My older cat 14 years old may have a collasped lung or fuild. I took to the vet and they told me I need to see a Specialist. She is eating and drinking just peeing and pooping out of the litter, she will not sleep in her usual spots and little coughing. She has had asthma for 6 years. She was treated with shots. What kind of treatment can be done for her and can she live with it.
Submitted: 2 years ago.
Category: Cat Veterinary
Expert:  Dr. Gary replied 2 years ago.
Hello, I'm Dr Gary. I've been practicing veterinary medicine since 2007. I look forward to helping with your questions/ concerns.
I'm sorry to hear about your cat. It sounds like she needs some x-rays taken to know what's going on. That will tell whether she collapsed a lung lobe and has air around the lungs (ie pneumothorax), or if she developed fluid in the chest (ie pleural effusion).
If it's a collapsed lobe, we tap the chest to get the lungs to re-inflate. If it's fluid, we tap the fluid to allow the lungs to re-inflate and then determine if the fluid is due to secondary heart failure or cancer in the chest. That can be difficult to determine, so an ultrasound of the heart (Echocardiogram) is done to make the distinction.
The long term survival depends on the cause. It's not good with heart disease or cancer. If this is a collapsed right middle lung lobe, which is common with asthma, then she can live with that and adapt over time.
If you want an extra set of eyes to look at the x-rays, I'd be happy to take a look at them for you. You can attach them to this thread, or post them online and copy/ paste the link.
I hope this helps, let me know if you have any other questions.
Customer: replied 2 years ago.
Please see attached xray taken. I'm still waiting on the specialist.
Expert:  Dr. Gary replied 2 years ago.
Thanks for attaching those.
That is pleural effusion. It's fluid in the chest cavity around the lungs. That is a good amount of pleural effusion, where she should have her chest tapped. This is done pretty routinely at many vet clinics, especially ER vets. If you have a 24 hour ER vet in your area, you could run her there to be tapped.
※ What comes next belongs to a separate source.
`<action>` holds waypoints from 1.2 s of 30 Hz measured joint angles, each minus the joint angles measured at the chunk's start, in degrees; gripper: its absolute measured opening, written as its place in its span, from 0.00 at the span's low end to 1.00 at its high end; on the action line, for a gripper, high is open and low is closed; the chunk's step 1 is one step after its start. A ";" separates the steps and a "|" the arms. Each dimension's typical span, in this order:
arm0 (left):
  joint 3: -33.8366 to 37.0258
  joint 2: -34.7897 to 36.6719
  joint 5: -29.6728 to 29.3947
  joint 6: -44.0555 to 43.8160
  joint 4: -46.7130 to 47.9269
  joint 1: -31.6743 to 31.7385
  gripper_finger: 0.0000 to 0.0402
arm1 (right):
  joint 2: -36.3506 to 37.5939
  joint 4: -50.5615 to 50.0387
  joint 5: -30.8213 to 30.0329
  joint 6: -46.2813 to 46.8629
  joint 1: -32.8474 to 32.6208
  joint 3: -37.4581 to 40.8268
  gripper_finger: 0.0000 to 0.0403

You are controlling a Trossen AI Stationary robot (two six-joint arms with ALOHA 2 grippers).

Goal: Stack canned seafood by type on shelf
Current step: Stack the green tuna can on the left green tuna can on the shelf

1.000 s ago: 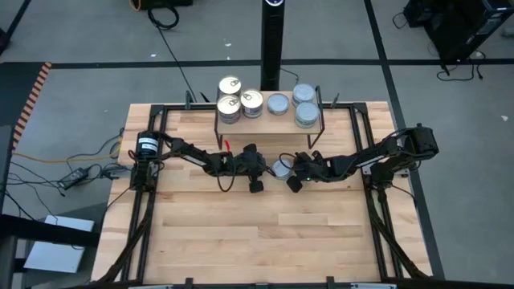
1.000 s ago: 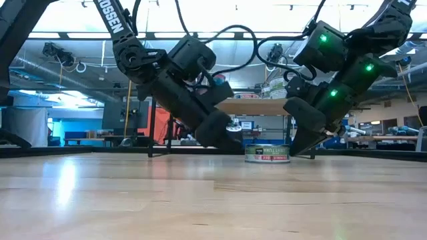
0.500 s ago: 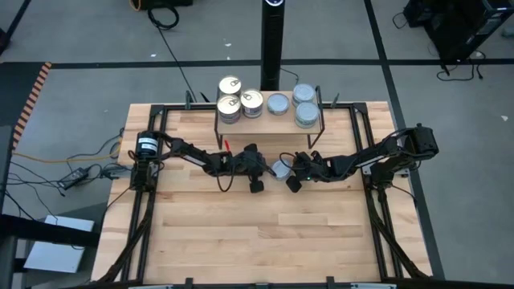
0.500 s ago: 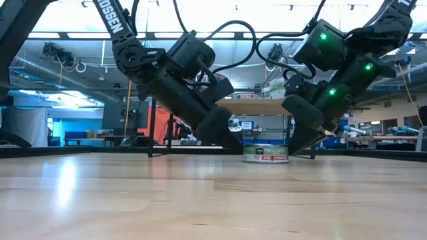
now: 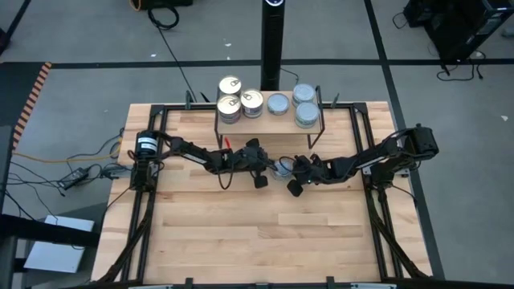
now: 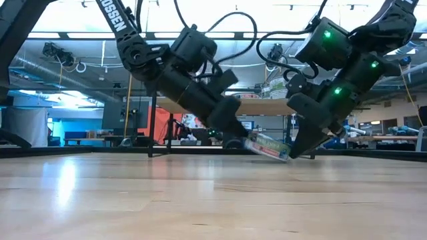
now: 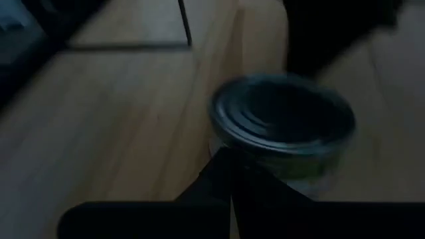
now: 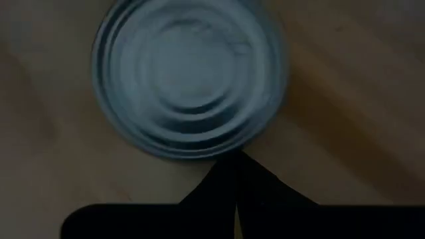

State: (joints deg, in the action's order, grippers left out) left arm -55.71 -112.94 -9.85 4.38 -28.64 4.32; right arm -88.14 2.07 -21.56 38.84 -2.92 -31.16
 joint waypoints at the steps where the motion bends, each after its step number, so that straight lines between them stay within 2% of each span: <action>1: -0.32 0.07 0.01 0.05 -0.62 0.02 0.01 | 0.00 0.10 0.75 -0.04 -0.11 0.00 0.02; 5: -1.70 0.24 0.31 0.57 -0.27 0.00 0.01 | -0.07 0.46 2.31 -0.41 -0.10 0.00 0.02; 19: -4.32 0.17 2.18 1.40 0.12 -0.22 0.01 | -0.11 -0.44 1.15 -2.62 0.06 0.00 0.02; 24: -4.87 0.29 6.63 1.34 -2.47 -0.52 0.01 | -0.13 -0.33 0.03 -3.09 1.38 0.00 0.02; 28: -4.49 -0.30 9.74 1.34 -1.73 -1.51 0.01 | 0.37 4.75 -1.07 -4.36 2.46 -0.85 0.02; 36: -4.60 -0.09 7.81 1.36 -2.39 -1.64 0.01 | 0.10 6.52 2.05 -7.56 3.18 -2.39 0.10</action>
State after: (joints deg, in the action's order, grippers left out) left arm -60.31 -113.03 -2.04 5.74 -31.03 2.68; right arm -88.03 8.59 -19.51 31.29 0.25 -33.55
The cause could be heart disease or cancer. Sometimes we'll get an idea by the look of the fluid or the cells in the fluid. Sometimes we just don't know until we ultrasound the heart- that is how we truly rule out heart disease.
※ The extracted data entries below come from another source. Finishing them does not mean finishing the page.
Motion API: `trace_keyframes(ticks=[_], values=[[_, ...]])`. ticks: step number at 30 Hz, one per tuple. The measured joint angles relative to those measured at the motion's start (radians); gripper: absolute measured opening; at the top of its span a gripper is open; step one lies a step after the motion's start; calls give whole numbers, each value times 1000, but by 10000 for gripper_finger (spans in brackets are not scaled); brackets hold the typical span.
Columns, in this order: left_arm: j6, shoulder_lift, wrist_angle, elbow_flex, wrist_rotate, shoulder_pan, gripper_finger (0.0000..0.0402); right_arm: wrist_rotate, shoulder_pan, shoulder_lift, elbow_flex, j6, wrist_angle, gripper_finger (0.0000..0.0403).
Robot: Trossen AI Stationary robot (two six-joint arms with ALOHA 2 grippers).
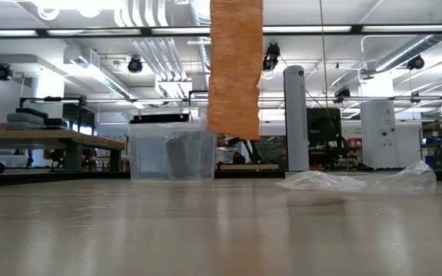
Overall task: Roll bandage
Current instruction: Roll the orange bandage
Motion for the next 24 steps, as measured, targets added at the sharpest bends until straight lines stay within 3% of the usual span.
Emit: trace_keyframes(ticks=[24], values=[[31, -2, -13, 0, 1, -1, 64, 0, 0, 2, 0, 0, -3, 142]])
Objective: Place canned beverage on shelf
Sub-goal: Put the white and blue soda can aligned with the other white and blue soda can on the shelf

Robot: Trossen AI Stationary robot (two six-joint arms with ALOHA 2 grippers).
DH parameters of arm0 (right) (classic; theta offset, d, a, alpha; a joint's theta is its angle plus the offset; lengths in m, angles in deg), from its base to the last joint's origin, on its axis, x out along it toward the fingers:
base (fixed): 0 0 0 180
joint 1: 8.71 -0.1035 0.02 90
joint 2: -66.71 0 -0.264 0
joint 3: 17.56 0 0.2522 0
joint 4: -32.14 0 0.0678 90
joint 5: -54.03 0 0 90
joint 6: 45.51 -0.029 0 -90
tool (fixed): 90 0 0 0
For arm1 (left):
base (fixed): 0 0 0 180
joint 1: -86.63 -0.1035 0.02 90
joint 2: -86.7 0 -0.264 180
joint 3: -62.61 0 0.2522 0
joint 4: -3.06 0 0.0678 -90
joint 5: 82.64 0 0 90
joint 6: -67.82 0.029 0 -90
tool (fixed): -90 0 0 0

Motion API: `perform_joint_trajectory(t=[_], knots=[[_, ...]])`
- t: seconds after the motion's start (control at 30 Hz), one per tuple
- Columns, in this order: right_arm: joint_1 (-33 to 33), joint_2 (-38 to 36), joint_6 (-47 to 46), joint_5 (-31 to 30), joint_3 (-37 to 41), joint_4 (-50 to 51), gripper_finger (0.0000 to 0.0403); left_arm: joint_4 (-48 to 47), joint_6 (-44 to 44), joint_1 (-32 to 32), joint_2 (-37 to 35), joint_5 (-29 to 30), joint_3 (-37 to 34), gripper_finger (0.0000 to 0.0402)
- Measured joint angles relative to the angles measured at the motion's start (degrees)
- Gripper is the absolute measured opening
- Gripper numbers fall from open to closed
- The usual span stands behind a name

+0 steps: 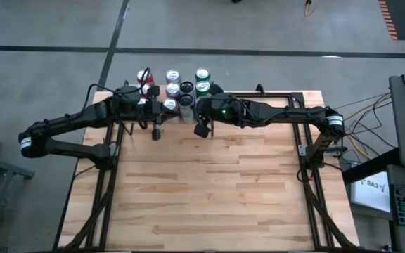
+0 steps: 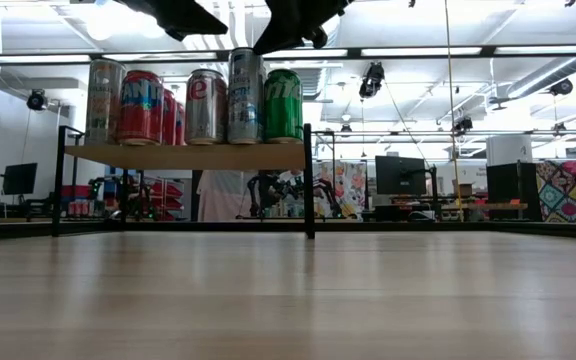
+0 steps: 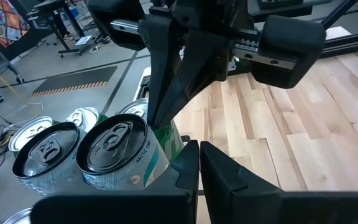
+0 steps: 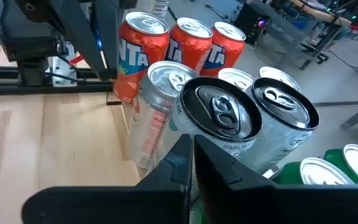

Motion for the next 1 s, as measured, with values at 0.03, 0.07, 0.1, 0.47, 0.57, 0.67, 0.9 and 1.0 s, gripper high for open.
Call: perform_joint_trajectory(t=[0.03, 0.07, 0.1, 0.47, 0.57, 0.67, 0.9, 1.0], knots=[[0.02, 0.00, 0.19, -0.13, 0.00, 0.08, 0.0009, 0.00, 0.00, 0.00, 0.00, 0.00, 0.00, 0.0000], [0.01, 0.00, 0.26, -0.34, 0.00, 0.13, 0.0009, 0.02, 0.00, 0.00, 0.00, 0.00, 0.00, 0.0000], [0.00, 0.00, 0.32, -0.45, 0.00, 0.12, 0.0009, 0.00, 0.00, 0.00, 0.00, 0.02, 0.00, 0.0000], [0.11, -0.15, 1.42, -3.36, -0.02, 0.44, 0.0009, -0.37, 0.07, 0.01, 0.00, 2.94, 0.00, 0.0000], [-0.02, -0.38, 0.99, -2.07, -0.02, 0.65, 0.0009, -1.67, 0.06, -0.02, 0.00, 6.37, 0.00, 0.0000], [-0.02, -0.42, 0.20, 2.26, -0.04, 0.61, 0.0009, -1.86, 0.07, -0.01, 0.02, 6.56, -0.02, 0.0000], [0.00, 0.26, -0.63, 4.67, -0.04, 0.00, 0.0009, -1.84, 0.07, 0.00, 0.02, 6.54, -0.02, 0.0000], [0.29, 0.26, -0.40, 4.65, -0.04, -0.51, 0.0009, -1.86, 0.07, 0.00, 0.02, 6.51, -0.02, 0.0000]])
I do like to re-shoot x-rays after tapping the chest. We can see the lungs better once they re-expand. We can also evaluate the heart better once the fluid is gone.
So, in short- I'd tap the chest, re-shoot x-rays, look at the fluid under the microscope and then determine whether it's heart disease or cancer or some other cause. Refer to a cardiologist when available.
Expert:  Dr. Gary replied 2 years ago.

I'm just following up on our conversation about your pet. How is everything going?